Every line below from the one containing "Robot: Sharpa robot" through the one containing "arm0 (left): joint" must be transcribed exactly. Omit all lines outside that stretch.
.....
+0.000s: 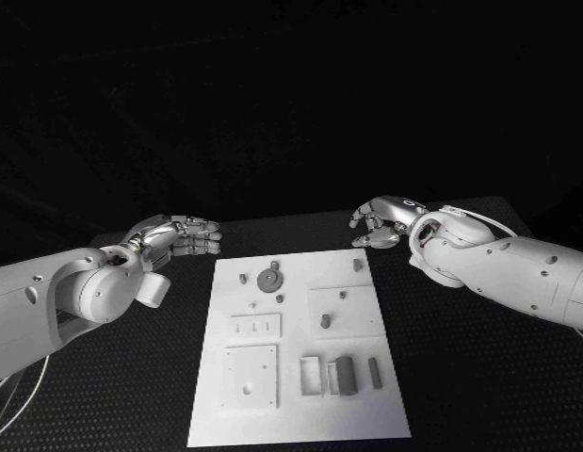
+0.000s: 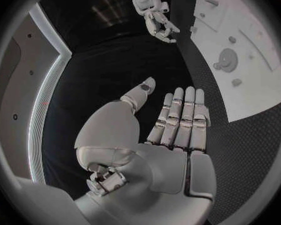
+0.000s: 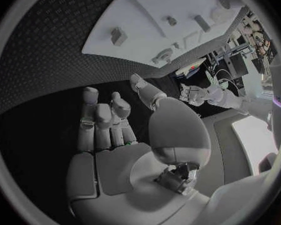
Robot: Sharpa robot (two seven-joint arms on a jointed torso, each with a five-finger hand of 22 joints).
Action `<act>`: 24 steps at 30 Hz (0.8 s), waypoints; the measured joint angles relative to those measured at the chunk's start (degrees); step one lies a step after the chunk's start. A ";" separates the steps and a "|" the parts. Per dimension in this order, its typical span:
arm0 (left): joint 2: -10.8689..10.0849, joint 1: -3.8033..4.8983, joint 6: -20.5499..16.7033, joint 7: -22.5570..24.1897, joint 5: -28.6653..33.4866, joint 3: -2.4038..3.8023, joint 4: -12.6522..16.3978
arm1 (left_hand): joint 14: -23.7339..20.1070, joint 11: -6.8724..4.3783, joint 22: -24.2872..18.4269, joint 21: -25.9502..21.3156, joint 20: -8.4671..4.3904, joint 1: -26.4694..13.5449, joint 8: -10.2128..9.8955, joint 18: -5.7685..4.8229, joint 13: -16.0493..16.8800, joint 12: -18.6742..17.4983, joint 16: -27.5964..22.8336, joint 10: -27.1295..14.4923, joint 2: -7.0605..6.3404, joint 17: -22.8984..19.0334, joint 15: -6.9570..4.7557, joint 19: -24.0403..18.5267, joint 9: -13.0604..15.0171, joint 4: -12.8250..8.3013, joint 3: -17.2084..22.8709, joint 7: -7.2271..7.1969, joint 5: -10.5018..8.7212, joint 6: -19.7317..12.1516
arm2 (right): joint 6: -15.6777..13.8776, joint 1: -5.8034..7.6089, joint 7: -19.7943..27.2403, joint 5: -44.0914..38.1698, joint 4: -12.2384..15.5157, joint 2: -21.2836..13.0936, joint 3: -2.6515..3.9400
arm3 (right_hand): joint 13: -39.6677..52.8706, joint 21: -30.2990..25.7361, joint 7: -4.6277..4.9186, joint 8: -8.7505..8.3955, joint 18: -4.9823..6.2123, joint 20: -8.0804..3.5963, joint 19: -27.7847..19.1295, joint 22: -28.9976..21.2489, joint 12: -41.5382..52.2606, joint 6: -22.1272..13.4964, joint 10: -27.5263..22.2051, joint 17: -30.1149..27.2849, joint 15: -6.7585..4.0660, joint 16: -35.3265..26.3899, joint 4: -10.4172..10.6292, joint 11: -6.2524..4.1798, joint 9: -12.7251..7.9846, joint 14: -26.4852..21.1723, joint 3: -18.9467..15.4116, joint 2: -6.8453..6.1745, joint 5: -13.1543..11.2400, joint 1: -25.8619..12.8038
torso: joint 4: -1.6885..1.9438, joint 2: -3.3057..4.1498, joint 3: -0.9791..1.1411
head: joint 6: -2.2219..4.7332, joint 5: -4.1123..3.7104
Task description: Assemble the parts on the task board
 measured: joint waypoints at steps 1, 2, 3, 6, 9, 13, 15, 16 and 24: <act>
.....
■ **Answer to this task**:
Robot: Sharpa robot (two seven-joint arms on a jointed torso, each with a five-finger hand of 22 joints).
Action `<act>`: 24 steps at 30 Hz (0.8 s), waypoints; the measured joint angles relative to those measured at the chunk's start (degrees); step one lies a step after the chunk's start. A ";" separates the steps and a "|" the parts. Per dimension in this order, its typical span:
arm0 (left): joint 2: -10.8689..10.0849, joint 1: -3.8033..4.8983, joint 6: -20.5499..16.7033, joint 7: -22.5570..24.1897, joint 5: -28.6653..33.4866, joint 3: -2.4038..3.8023, joint 4: -12.6522..16.3978

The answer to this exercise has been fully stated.